“Fly for your lives!” he shouted in a loud voice to the others. “Not a moment is to be lost. I have taken greater odds, and in a worse cause, and have not been worsted. Heed me not, I say. I will defend the passage till you are beyond reach of danger. Fly!—fly!”

“After them!” vociferated the pursuivant, stamping with rage and vexation; “after them instantly! Hew down that bold traitor. Show him no quarter. His life is forfeit to the king. Slay him as you would a dog!”

But the men, having no fire-arms, were so much intimidated by the fierce looks of Guy Fawkes, and the deadly weapons he pointed at their heads, that they hesitated to obey their leader's injunctions.

“Do you hear what I say to you, cravens?” roared the pursuivant. “Cut him down without mercy.”

“They dare not move a footstep,” rejoined Guy Fawkes, in a decisive tone.

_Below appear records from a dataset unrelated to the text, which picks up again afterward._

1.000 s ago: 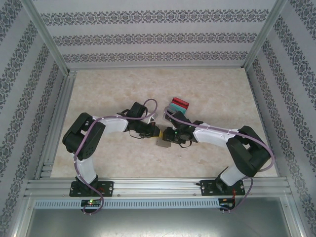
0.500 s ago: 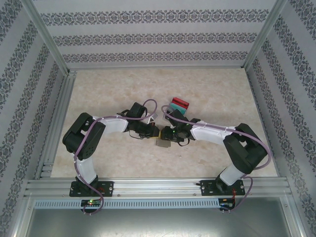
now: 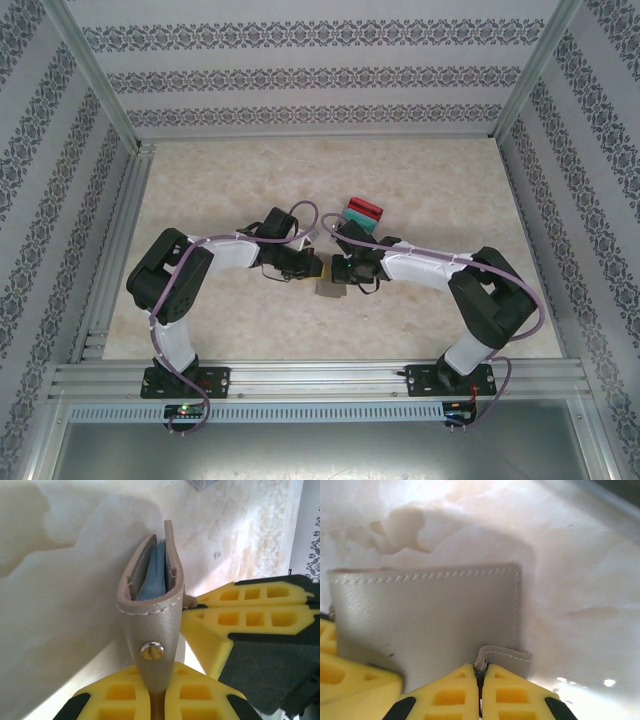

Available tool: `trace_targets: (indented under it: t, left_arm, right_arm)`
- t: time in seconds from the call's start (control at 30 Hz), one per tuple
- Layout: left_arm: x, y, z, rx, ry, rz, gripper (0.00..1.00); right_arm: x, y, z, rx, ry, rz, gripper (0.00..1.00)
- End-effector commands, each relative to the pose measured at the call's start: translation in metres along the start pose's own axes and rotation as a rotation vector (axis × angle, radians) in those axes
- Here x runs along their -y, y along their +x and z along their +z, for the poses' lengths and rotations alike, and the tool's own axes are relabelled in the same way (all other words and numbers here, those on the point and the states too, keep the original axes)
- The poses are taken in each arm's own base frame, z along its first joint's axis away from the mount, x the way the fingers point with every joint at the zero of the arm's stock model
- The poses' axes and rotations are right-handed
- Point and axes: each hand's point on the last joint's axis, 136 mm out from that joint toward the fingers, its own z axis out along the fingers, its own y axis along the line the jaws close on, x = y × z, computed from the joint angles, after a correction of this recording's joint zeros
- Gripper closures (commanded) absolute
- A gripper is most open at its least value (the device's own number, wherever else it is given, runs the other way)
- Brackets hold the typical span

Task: Put the credit cards into the card holder
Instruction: Open the button on the card holder.

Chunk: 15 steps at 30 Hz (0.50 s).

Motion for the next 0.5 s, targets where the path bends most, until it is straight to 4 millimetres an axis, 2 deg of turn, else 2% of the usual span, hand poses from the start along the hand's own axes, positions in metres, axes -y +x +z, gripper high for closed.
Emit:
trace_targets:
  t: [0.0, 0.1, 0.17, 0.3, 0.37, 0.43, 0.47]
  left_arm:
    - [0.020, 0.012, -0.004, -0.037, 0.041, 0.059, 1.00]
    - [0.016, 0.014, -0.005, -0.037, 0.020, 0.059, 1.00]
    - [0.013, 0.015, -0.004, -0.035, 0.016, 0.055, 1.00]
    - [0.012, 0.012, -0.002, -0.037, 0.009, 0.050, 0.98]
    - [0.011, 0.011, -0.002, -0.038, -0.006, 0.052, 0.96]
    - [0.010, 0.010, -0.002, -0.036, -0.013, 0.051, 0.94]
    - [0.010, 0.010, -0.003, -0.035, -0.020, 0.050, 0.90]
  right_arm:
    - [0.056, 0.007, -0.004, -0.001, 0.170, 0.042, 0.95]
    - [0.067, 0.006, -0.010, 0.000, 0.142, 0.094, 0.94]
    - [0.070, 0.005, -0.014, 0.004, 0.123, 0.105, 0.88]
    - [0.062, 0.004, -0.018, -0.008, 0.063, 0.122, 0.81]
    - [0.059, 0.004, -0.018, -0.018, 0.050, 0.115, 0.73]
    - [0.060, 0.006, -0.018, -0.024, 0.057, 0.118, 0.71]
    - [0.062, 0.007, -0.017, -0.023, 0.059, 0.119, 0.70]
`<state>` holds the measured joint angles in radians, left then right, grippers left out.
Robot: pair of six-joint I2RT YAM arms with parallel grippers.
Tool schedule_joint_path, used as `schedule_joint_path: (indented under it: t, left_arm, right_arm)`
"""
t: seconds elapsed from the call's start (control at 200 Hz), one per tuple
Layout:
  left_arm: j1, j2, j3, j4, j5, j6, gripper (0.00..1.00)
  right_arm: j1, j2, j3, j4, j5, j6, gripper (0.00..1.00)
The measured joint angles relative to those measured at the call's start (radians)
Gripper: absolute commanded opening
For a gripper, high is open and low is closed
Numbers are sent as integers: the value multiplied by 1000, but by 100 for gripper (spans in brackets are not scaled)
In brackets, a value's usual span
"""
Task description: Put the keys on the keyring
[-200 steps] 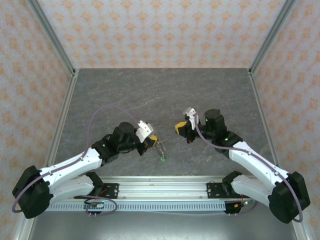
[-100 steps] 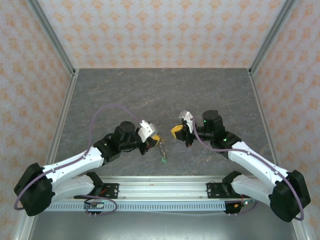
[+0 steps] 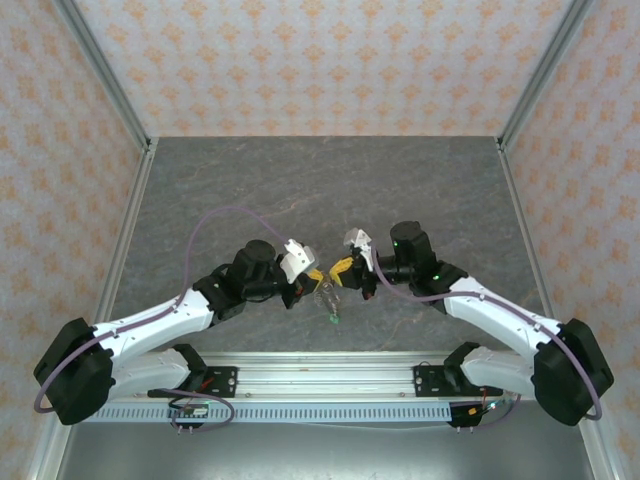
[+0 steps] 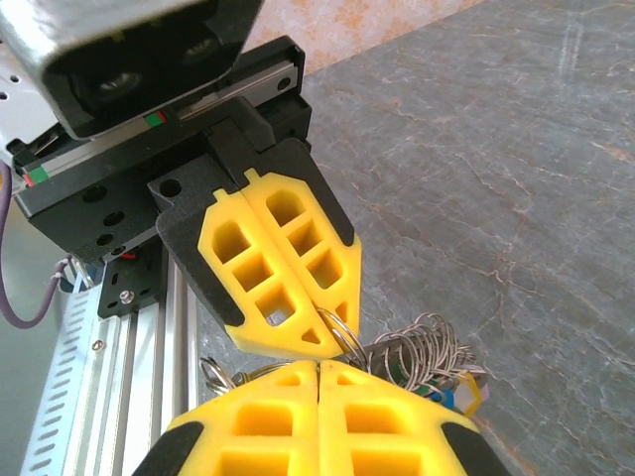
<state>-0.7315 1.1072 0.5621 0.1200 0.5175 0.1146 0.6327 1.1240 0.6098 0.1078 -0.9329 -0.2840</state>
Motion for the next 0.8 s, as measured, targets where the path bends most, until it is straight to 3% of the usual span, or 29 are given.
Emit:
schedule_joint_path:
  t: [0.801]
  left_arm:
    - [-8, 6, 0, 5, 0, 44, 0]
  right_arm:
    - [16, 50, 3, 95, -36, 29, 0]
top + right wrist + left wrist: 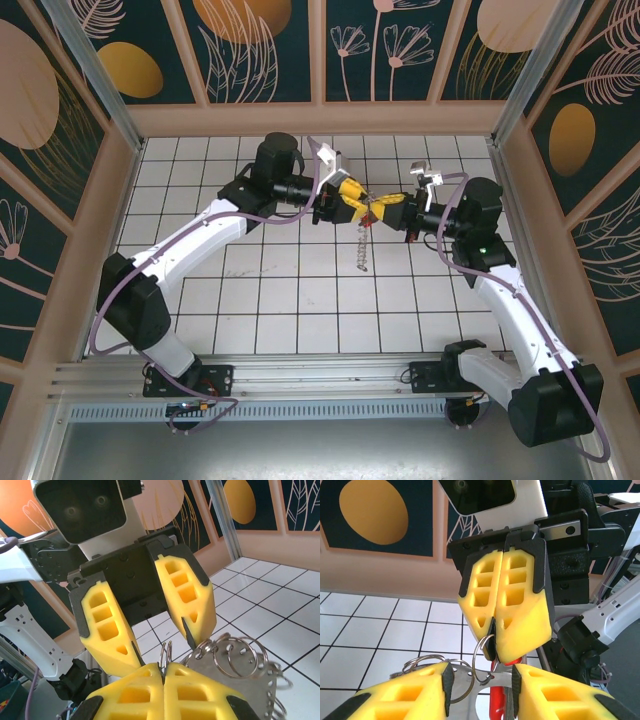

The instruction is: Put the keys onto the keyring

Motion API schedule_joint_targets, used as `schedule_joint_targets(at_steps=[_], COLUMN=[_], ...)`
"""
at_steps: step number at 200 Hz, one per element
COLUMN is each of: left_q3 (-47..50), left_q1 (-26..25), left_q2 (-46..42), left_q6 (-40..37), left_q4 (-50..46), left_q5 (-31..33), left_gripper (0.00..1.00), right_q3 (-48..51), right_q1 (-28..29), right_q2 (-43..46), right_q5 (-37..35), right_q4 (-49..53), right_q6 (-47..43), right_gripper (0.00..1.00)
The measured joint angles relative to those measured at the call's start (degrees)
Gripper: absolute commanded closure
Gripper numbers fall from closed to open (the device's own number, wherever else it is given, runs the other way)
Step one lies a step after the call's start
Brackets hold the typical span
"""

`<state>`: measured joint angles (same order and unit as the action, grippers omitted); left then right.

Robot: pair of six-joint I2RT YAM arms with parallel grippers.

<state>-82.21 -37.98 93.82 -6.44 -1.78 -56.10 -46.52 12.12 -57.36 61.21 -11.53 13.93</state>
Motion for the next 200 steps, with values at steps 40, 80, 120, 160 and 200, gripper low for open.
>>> schedule_joint_targets(at_steps=[40,80,120,160,200], left_q3=[-0.33,-0.90,-1.01,-0.66,3.63], left_q1=[0.00,0.00,0.04,0.50,0.28], left_q2=[0.50,1.07,1.66,2.03,2.01], left_q6=[0.13,0.96,2.56,5.64,10.71], left_q4=[0.02,0.15,1.07,3.74,12.48], left_q5=[-0.96,-2.12,-3.32,-3.93,1.79], left_gripper=[0.64,0.68,0.89,1.00,1.00], right_q3=[-0.04,-0.04,-0.04,-0.11,-0.37], right_q1=[-0.02,0.09,0.11,0.07,-1.38], right_q2=[0.00,0.00,0.00,-0.76,-2.03], right_q5=[0.00,-0.02,0.09,-0.28,-3.10], right_q4=[0.02,0.02,0.00,-1.16,-4.13], right_q6=[-0.13,-0.13,-0.13,-0.07,3.45], right_gripper=[1.00,1.00,1.00,0.98,0.58])
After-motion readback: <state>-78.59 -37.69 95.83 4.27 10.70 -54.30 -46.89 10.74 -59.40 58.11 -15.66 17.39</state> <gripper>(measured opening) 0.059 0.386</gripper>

“Recreants!” cried the pursuivant, foaming with rage, “is my prey to be snatched from me at the very moment I have secured it, through your cowardice? Obey me instantly, or, as Heaven shall judge me, I will denounce you to my Lord Derby and the Commissioners as aiders and abettors in Father Oldcorne's escape!—and you well know what your punishment will be if I do so. What!—are you afraid of one man?”

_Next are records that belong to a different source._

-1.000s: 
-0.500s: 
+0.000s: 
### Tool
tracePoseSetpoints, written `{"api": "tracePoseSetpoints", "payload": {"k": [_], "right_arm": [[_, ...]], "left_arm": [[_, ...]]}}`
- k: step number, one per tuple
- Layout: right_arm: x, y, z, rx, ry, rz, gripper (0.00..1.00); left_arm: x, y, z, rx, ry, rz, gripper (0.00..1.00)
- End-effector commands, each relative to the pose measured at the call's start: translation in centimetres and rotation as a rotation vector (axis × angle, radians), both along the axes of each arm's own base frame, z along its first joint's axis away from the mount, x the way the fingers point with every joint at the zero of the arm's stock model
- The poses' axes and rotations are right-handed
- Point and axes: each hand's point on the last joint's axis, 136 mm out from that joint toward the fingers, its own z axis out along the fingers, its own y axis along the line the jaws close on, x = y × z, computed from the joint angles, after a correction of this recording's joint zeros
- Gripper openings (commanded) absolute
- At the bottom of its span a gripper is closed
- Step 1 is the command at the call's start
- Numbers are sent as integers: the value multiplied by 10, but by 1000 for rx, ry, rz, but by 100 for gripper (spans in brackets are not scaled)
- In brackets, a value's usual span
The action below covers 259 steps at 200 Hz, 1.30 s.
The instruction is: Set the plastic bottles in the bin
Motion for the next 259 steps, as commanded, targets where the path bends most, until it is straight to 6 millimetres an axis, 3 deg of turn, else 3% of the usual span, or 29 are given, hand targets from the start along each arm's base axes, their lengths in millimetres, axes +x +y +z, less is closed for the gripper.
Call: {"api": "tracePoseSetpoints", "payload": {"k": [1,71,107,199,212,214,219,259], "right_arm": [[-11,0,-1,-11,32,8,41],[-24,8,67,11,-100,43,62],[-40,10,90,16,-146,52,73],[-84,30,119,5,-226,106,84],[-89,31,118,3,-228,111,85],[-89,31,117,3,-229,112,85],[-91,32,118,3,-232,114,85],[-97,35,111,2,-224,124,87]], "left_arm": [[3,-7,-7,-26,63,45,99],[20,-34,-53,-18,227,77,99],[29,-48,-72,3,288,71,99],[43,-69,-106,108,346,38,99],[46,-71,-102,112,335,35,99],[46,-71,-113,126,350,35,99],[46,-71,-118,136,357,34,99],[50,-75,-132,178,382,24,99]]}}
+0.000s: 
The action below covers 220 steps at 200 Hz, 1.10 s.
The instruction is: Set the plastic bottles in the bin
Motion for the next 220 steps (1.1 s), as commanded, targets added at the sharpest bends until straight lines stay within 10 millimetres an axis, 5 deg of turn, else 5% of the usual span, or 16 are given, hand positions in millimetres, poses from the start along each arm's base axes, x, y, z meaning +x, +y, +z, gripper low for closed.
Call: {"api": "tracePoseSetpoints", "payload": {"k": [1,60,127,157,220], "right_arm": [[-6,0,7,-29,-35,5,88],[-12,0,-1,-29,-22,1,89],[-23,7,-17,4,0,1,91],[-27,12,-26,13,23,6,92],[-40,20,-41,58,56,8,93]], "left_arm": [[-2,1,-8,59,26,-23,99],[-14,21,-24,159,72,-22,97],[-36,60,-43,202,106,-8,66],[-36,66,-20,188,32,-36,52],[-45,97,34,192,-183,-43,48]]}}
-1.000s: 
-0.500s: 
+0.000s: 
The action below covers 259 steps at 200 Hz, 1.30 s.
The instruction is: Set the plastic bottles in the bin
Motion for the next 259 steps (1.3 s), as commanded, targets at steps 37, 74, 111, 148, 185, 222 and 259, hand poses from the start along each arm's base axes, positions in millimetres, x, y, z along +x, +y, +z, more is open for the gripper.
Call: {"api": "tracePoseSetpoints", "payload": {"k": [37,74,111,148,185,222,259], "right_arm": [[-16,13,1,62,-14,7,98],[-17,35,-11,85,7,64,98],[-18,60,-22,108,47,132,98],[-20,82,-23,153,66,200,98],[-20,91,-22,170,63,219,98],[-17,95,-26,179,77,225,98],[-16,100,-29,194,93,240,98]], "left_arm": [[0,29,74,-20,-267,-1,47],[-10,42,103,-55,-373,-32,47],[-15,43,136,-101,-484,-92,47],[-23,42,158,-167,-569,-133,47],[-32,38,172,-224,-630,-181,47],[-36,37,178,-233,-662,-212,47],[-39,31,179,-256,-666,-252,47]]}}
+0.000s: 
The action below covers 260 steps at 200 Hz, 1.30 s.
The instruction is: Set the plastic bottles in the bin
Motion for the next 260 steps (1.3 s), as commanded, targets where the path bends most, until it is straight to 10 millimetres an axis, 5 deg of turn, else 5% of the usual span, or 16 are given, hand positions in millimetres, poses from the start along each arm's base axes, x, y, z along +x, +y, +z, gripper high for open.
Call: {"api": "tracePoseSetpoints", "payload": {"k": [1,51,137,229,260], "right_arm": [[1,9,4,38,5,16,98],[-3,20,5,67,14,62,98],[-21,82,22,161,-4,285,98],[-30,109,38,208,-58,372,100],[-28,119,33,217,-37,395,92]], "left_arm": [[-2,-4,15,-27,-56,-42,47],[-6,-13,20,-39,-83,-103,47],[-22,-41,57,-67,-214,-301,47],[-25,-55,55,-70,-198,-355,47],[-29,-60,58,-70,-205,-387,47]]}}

“Our pikes are no match for his petronels,” observed the foremost soldier, sullenly.

“They are not,” rejoined Guy Fawkes; “and you will do well not to compel me to prove the truth of your assertion. As to you, Master Pursuivant," he continued, with a look so stern that the other quailed before it, “unwilling as I am to shed blood, I shall hold your life, if I am compelled to take it, but just retribution for the fate you have brought upon the unfortunate Elizabeth Orton.

“Ha!” exclaimed the pursuivant, starting. “I thought I recognised you. You are the soldier in the Spanish garb who saved that false prophetess from drowning.”

“I saved her only for a more lingering death,” rejoined Guy Fawkes.